Only the lines of the data below from the one with "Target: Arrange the" through the one with "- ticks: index" are wanted. Repeat them exactly.
━━━━━ DATA EXCERPTS
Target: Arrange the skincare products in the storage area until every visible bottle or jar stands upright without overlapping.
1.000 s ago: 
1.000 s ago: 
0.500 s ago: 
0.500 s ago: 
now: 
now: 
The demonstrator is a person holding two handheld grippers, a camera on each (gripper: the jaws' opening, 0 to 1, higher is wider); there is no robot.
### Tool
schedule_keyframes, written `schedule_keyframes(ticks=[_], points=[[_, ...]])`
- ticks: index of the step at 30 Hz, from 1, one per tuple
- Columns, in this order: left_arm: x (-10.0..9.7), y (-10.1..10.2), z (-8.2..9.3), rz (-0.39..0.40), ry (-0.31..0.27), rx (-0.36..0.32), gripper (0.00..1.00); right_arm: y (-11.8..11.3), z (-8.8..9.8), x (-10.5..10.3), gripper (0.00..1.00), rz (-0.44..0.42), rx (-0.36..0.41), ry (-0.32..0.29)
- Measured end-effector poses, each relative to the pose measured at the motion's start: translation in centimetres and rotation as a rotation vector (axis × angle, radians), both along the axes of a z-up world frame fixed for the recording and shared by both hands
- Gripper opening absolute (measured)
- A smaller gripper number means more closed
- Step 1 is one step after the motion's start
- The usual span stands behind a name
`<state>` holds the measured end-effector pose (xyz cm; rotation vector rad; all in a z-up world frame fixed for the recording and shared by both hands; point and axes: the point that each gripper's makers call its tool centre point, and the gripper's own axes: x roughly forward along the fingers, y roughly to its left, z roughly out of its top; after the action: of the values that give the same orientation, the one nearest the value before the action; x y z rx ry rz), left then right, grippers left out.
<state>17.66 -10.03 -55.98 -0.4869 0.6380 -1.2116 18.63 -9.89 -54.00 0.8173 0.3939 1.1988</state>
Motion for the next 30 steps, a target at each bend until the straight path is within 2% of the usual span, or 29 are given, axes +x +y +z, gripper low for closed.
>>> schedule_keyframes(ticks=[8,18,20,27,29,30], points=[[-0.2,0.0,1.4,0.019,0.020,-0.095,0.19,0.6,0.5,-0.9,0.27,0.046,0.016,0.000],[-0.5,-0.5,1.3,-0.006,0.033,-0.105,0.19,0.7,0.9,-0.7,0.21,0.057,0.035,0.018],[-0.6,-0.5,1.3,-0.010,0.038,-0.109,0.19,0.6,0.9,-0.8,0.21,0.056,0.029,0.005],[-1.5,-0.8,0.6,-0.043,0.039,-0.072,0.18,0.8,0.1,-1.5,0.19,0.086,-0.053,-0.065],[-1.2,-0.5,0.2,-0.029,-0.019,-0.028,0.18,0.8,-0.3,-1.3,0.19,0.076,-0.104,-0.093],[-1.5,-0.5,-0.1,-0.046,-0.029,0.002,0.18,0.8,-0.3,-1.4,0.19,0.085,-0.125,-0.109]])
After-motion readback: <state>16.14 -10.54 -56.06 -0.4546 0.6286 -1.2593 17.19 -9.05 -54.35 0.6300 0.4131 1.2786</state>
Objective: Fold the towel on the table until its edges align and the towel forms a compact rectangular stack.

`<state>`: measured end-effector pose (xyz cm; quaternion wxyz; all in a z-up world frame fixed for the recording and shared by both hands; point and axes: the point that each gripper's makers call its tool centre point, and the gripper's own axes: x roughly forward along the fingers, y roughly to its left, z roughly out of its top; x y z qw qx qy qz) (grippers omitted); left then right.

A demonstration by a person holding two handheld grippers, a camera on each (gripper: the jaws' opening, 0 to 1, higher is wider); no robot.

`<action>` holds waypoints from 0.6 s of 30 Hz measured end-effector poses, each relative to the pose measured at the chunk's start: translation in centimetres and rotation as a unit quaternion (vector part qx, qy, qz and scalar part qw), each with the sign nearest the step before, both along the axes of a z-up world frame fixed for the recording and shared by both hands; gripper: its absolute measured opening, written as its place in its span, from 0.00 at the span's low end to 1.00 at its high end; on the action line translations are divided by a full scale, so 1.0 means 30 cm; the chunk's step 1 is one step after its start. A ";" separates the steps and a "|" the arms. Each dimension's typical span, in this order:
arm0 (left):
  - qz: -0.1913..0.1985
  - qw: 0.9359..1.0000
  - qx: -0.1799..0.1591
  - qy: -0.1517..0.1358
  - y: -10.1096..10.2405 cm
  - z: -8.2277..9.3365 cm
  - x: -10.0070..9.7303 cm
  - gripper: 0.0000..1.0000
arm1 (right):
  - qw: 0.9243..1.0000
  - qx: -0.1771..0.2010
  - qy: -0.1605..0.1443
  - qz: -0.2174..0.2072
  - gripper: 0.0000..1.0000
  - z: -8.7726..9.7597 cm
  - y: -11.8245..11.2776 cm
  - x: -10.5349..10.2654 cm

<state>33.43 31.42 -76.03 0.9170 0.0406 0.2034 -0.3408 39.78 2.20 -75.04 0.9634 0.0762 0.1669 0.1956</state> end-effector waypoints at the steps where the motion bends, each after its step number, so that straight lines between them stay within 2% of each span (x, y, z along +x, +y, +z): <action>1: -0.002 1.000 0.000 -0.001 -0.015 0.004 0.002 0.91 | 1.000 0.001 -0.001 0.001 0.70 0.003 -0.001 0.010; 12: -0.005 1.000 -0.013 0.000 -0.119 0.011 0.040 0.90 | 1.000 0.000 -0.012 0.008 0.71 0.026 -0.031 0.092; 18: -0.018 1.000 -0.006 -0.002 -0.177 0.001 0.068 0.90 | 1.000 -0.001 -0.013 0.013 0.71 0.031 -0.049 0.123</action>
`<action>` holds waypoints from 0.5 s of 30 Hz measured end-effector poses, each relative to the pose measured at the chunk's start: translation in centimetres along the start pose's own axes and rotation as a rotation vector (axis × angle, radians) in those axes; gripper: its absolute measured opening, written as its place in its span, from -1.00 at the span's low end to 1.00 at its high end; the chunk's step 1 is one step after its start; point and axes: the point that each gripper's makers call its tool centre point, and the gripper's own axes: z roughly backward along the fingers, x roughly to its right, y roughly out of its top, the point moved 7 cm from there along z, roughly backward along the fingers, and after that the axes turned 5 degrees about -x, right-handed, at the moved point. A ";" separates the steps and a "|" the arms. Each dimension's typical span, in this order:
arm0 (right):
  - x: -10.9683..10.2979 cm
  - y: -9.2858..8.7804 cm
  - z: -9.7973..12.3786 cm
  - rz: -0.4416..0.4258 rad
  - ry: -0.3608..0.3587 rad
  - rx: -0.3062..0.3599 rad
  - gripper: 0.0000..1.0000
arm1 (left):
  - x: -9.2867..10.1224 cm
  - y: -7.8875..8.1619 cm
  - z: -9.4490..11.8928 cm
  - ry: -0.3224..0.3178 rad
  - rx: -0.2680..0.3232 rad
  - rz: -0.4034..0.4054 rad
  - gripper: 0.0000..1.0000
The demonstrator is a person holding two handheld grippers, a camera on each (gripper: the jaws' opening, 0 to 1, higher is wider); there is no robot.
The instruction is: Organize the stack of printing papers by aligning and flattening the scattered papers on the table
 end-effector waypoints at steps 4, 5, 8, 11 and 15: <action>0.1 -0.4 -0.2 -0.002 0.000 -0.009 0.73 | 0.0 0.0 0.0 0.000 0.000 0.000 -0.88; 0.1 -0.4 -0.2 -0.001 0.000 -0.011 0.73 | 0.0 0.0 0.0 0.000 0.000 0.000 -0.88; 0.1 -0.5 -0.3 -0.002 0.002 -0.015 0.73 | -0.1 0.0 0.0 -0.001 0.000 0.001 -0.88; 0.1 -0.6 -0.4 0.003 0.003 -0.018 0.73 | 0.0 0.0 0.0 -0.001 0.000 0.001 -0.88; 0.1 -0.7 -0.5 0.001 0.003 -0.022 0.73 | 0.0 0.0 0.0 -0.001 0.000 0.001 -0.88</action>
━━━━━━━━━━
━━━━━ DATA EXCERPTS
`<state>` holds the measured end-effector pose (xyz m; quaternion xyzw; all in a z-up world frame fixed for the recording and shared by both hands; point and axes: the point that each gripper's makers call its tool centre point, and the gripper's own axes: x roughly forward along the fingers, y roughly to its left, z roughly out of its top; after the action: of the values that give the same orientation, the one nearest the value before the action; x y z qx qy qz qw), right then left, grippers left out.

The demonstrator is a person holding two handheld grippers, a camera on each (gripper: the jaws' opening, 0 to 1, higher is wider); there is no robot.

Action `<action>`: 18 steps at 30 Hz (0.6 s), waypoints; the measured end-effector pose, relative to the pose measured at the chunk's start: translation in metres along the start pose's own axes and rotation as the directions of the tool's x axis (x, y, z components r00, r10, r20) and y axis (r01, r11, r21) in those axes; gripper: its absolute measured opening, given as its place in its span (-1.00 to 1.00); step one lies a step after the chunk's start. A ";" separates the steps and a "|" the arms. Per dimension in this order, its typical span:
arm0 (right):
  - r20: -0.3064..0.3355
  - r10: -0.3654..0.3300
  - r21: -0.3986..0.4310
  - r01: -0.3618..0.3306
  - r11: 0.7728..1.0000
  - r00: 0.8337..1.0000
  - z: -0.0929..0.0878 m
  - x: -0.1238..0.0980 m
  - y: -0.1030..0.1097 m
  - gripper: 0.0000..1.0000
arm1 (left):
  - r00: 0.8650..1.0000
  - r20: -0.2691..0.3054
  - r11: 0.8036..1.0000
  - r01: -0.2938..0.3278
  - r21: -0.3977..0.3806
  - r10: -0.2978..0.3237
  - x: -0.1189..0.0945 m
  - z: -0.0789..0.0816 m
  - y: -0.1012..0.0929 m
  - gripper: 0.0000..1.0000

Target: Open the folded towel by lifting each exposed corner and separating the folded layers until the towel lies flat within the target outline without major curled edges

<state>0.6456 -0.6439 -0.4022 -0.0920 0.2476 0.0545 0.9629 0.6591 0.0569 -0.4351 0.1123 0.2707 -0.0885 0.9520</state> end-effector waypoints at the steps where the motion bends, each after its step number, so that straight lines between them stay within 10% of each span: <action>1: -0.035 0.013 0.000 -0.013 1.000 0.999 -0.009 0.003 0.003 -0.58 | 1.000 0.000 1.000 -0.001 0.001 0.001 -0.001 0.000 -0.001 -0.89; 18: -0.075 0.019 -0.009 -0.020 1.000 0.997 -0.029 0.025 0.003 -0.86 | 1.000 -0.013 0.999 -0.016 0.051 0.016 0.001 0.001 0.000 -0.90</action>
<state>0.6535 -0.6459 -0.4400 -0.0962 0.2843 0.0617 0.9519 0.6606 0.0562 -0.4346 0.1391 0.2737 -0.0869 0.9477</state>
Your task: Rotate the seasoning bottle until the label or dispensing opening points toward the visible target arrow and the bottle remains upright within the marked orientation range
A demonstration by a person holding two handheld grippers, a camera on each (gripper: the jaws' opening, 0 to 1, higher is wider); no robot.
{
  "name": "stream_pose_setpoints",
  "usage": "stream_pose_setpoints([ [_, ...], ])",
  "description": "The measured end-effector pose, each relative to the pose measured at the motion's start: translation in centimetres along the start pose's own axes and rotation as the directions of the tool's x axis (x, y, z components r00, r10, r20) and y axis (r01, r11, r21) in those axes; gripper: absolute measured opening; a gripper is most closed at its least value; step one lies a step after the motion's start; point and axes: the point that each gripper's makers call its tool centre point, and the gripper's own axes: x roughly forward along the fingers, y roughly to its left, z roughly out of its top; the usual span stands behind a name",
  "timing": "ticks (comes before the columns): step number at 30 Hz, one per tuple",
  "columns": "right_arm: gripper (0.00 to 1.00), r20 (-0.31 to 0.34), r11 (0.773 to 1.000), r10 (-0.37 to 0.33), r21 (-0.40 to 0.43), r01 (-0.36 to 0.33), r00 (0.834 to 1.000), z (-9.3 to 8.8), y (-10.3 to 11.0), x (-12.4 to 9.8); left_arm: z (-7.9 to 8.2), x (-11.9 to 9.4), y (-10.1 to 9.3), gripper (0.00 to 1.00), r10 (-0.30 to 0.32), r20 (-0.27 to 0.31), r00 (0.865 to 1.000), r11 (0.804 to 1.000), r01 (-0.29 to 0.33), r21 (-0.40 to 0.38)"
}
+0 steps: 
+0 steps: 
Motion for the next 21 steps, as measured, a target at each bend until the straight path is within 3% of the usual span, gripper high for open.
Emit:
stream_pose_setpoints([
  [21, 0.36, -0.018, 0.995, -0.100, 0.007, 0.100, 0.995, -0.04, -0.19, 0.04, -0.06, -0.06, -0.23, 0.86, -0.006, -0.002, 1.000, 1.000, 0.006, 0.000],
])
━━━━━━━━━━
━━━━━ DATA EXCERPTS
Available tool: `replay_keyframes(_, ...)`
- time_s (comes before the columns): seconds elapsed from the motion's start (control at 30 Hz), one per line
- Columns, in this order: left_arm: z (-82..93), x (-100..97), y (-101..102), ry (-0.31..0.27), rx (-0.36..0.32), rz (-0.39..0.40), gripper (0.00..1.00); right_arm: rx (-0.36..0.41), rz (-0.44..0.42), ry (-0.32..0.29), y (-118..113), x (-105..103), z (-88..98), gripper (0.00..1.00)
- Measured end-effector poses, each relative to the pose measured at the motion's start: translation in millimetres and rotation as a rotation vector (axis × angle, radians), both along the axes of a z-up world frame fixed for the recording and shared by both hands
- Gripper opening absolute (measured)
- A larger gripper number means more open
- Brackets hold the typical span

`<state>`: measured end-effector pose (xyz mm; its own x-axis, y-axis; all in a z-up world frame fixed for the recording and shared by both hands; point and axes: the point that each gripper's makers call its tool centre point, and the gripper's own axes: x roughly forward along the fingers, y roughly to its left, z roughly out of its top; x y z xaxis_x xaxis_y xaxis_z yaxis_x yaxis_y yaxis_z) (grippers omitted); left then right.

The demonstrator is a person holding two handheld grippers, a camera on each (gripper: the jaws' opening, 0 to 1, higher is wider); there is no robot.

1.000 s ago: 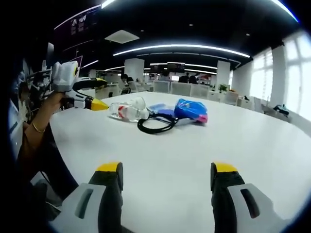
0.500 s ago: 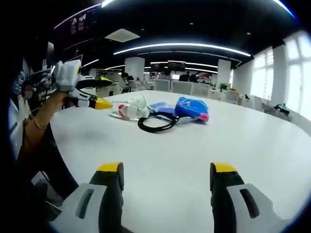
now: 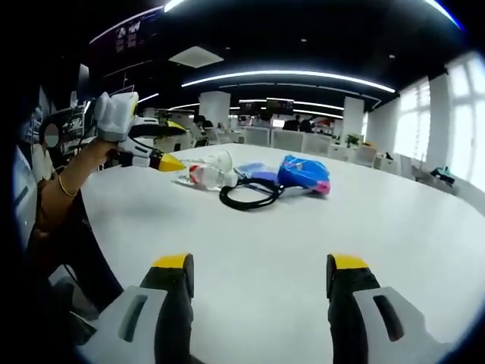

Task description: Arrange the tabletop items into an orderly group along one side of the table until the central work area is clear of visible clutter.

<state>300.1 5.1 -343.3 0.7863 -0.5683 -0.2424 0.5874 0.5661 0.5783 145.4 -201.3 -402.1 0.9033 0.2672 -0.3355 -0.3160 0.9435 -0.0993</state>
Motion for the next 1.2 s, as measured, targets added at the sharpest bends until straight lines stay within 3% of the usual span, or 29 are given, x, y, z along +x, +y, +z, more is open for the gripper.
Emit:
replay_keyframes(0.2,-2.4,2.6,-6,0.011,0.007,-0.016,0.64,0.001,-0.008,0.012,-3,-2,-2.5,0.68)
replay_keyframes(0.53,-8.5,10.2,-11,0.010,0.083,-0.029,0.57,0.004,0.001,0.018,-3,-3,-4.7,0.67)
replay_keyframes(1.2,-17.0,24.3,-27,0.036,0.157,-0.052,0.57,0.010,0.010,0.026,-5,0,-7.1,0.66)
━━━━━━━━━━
ANSWER FOR THIS EXERCISE =>
Target: Arrange the skincare products in the storage area until every visible bottle or jar stands upright without overlapping.
1.000 s ago: 
1.000 s ago: 
0.500 s ago: 
0.500 s ago: 
now: 
now: 
The demonstrator is a person holding two handheld grippers, a camera on each (gripper: the jaws' opening, 0 to 1, higher is wider); there is no robot.
### Tool
schedule_keyframes, written `schedule_keyframes(ticks=[_], points=[[_, ...]])`
- ticks: index of the step at 30 Hz, from 1, one per tuple

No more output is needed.